Goal of the exercise: Beneath this instruction is a block of data; output from it exactly the lines that run from the one containing "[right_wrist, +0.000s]" through the one containing "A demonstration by", inclusive.

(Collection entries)
━━━
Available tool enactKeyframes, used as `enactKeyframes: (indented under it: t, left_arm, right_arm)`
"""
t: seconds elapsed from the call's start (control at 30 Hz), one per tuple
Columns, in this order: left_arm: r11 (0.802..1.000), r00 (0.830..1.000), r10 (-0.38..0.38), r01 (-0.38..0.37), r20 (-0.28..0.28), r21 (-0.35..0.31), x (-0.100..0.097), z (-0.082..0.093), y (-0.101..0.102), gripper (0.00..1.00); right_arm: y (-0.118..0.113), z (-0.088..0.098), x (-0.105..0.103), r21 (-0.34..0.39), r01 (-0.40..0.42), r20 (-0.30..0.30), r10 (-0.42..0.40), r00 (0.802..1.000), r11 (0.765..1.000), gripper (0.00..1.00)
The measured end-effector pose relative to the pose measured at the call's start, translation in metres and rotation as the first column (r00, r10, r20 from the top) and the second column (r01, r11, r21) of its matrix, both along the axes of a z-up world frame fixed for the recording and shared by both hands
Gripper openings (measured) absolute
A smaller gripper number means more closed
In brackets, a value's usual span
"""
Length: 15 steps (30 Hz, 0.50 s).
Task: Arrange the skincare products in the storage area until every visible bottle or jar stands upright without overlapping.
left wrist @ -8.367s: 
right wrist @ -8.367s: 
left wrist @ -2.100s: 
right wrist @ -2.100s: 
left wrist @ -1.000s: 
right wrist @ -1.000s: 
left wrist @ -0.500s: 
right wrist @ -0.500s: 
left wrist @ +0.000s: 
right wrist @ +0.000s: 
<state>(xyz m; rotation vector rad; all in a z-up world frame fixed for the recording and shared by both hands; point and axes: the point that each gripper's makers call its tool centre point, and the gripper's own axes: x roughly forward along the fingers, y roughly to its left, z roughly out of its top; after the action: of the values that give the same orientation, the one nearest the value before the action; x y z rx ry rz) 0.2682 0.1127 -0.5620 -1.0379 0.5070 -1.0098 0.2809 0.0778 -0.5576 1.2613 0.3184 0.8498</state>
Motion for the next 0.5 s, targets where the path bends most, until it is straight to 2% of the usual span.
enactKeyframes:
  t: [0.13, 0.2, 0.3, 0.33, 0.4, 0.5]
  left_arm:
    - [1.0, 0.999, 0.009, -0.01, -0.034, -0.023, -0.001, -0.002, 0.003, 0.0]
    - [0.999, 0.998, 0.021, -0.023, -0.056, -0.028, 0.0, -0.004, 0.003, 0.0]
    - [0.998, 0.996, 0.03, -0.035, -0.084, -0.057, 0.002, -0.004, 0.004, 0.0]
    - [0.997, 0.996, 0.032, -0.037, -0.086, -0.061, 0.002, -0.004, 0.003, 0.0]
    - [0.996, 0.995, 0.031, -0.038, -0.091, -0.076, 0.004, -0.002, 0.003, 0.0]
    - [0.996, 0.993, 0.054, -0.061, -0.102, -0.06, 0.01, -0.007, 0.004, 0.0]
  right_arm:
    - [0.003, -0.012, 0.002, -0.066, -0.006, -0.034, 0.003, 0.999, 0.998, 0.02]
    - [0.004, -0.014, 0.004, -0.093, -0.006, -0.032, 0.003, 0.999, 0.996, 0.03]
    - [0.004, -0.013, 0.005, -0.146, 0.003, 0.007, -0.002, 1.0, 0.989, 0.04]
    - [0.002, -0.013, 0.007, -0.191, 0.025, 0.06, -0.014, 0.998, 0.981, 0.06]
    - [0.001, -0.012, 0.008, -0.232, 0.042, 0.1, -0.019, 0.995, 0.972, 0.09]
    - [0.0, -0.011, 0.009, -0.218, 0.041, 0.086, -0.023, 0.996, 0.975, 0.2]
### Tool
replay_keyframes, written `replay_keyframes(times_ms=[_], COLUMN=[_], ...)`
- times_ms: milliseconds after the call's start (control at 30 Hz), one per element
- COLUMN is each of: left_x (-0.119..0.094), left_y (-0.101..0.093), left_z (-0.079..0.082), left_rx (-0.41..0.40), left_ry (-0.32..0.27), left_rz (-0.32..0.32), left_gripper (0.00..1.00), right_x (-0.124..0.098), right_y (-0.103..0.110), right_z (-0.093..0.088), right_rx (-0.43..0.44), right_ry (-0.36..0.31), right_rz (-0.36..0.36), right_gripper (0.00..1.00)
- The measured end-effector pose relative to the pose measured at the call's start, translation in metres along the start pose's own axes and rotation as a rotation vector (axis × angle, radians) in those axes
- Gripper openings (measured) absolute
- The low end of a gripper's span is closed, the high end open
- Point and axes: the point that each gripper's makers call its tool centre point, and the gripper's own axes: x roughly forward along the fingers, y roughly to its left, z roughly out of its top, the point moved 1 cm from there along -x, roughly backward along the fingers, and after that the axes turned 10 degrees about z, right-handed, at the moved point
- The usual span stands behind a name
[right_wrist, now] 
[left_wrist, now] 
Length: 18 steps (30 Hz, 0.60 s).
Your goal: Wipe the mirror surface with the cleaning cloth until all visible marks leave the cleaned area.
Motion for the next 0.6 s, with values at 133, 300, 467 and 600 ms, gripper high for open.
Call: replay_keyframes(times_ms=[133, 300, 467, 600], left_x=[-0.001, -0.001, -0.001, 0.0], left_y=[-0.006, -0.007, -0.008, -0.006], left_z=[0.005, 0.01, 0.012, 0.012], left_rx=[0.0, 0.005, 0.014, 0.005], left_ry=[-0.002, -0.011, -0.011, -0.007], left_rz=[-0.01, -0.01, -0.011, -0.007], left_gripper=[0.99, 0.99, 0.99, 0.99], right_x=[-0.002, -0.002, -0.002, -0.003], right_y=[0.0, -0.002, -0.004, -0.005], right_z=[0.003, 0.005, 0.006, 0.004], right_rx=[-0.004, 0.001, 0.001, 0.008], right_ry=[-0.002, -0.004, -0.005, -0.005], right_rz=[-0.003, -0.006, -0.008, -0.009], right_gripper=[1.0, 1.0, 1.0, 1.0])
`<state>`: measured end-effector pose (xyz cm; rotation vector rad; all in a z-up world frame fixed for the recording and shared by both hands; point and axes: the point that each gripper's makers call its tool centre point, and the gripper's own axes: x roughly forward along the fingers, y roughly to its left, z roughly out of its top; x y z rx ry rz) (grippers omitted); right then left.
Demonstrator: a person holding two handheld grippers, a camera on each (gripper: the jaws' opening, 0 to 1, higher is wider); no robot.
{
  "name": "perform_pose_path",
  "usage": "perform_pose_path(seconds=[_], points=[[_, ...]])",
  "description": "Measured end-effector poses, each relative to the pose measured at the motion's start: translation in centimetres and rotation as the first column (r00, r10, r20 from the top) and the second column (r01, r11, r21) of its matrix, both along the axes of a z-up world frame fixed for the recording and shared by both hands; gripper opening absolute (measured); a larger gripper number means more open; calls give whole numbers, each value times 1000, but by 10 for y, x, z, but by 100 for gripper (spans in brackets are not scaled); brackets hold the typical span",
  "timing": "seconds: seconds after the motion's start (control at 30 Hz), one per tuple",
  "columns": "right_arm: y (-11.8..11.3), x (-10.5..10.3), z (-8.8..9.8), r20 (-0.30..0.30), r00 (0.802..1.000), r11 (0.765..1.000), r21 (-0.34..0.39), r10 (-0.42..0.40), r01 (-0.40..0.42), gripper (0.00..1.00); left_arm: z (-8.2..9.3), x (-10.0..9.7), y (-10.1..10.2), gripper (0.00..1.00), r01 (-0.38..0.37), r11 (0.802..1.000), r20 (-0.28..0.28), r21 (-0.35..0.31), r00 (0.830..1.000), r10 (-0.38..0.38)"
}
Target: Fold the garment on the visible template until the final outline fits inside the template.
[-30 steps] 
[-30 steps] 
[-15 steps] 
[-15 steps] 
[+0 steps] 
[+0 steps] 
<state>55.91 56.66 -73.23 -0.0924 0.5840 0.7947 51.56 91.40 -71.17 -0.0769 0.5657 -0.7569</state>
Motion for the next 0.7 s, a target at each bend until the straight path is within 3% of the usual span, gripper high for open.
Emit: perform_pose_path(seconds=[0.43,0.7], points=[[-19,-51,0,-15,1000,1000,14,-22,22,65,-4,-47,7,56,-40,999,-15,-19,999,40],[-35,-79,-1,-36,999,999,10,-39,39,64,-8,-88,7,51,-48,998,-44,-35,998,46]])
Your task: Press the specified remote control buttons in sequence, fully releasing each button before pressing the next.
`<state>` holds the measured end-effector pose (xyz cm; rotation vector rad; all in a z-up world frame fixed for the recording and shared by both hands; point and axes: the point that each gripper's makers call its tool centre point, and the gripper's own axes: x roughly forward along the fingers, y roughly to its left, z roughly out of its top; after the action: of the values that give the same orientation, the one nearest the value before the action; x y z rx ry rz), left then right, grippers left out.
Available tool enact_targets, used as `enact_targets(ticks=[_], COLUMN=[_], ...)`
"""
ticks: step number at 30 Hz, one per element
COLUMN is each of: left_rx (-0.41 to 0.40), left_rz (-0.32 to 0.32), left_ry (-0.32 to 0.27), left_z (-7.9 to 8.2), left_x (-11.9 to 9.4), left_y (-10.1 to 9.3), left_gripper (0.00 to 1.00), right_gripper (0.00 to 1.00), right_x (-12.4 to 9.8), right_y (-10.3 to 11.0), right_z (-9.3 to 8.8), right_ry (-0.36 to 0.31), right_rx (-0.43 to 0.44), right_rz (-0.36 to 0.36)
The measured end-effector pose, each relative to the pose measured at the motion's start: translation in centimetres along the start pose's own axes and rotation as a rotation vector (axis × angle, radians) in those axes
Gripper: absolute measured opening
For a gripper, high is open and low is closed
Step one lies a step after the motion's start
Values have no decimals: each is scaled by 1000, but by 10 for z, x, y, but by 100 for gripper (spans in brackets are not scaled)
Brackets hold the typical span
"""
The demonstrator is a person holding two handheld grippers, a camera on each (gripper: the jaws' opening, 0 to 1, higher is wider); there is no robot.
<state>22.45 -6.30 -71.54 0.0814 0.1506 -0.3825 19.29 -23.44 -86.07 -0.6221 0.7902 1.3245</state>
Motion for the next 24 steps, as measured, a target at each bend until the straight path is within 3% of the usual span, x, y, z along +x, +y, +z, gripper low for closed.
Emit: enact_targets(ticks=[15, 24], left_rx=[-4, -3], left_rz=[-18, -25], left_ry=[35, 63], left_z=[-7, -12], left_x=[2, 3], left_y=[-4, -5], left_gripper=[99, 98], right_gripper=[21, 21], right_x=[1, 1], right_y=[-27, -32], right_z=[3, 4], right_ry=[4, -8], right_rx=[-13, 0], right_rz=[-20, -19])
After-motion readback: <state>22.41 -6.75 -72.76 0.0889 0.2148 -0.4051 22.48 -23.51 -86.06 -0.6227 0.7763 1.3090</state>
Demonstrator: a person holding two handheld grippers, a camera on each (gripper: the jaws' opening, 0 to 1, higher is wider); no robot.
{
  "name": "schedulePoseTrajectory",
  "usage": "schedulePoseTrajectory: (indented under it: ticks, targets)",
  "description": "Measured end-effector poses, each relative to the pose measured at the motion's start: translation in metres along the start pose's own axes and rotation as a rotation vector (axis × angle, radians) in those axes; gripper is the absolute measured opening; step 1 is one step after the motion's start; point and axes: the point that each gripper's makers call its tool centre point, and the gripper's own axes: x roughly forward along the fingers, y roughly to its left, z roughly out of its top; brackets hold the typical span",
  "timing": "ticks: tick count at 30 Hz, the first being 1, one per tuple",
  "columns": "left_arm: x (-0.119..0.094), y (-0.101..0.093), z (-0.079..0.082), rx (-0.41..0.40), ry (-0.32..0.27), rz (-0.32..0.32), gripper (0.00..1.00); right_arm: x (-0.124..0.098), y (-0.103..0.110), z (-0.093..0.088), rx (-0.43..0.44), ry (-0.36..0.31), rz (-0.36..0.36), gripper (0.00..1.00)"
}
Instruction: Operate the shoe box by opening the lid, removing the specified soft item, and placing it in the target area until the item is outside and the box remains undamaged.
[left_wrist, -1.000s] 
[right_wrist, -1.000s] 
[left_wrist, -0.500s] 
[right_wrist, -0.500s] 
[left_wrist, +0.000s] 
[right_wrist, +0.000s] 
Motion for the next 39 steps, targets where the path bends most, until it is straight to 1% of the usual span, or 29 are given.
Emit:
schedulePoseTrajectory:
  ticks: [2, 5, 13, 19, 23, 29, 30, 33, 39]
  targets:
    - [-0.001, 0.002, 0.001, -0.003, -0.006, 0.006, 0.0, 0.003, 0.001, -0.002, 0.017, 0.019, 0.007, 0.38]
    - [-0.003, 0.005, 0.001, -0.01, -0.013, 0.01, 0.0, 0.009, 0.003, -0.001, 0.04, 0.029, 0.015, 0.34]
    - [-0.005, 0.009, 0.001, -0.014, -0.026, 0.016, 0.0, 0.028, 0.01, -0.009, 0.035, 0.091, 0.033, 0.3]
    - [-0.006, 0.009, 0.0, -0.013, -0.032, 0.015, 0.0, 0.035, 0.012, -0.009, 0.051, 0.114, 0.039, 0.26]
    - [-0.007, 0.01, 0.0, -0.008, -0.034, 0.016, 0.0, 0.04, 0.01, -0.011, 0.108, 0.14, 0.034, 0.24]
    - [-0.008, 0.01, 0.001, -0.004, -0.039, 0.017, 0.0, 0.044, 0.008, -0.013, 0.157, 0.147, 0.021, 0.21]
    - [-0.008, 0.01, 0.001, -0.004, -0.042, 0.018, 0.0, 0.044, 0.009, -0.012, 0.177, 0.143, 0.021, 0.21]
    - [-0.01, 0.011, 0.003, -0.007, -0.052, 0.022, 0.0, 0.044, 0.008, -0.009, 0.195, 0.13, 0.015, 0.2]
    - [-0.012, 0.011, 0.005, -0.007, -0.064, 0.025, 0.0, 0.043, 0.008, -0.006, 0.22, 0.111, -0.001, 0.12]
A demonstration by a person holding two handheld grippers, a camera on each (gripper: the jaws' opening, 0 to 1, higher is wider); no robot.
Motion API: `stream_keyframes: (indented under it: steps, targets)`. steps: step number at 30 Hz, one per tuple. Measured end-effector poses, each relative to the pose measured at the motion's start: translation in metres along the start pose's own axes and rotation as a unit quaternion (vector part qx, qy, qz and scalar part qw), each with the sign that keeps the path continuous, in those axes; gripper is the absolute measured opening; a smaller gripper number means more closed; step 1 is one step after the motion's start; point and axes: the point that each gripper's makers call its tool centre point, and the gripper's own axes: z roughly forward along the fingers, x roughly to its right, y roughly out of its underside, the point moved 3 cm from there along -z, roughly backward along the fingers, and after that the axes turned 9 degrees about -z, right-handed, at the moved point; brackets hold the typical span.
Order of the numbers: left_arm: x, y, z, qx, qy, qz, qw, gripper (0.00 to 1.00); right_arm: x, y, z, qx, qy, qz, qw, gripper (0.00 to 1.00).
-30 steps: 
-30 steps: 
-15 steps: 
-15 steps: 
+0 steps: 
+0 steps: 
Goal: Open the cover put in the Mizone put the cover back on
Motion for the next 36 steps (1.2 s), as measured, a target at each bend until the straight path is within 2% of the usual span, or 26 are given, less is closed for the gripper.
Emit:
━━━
Answer to this exercise:
[right_wrist, +0.000s] 
Motion for the next 39 steps, targets where the path bends most, until it is straight to 1% of the usual span, or 29 are given.
Emit:
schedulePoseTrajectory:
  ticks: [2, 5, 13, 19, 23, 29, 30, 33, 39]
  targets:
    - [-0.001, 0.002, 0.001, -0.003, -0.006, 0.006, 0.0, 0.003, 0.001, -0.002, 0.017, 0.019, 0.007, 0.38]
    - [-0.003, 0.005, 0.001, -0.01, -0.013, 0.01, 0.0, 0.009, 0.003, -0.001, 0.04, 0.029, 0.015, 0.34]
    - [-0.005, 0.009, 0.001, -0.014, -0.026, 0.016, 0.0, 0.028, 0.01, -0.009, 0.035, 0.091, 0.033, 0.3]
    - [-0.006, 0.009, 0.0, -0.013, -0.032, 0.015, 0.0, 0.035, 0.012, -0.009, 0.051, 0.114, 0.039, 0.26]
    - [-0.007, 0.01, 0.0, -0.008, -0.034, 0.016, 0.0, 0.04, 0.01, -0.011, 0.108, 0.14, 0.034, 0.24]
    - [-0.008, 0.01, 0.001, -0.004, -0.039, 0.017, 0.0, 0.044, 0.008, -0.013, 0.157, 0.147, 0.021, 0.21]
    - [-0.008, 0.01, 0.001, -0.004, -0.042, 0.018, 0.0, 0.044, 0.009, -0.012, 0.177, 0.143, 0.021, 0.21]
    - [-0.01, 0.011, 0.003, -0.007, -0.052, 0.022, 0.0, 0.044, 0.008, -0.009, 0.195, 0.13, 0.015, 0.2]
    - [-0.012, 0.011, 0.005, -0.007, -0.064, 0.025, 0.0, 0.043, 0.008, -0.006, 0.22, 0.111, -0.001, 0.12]
A demonstration by a person holding two handheld grippers, a camera on each (gripper: the jaws' opening, 0 to 1, higher is wider); no robot.

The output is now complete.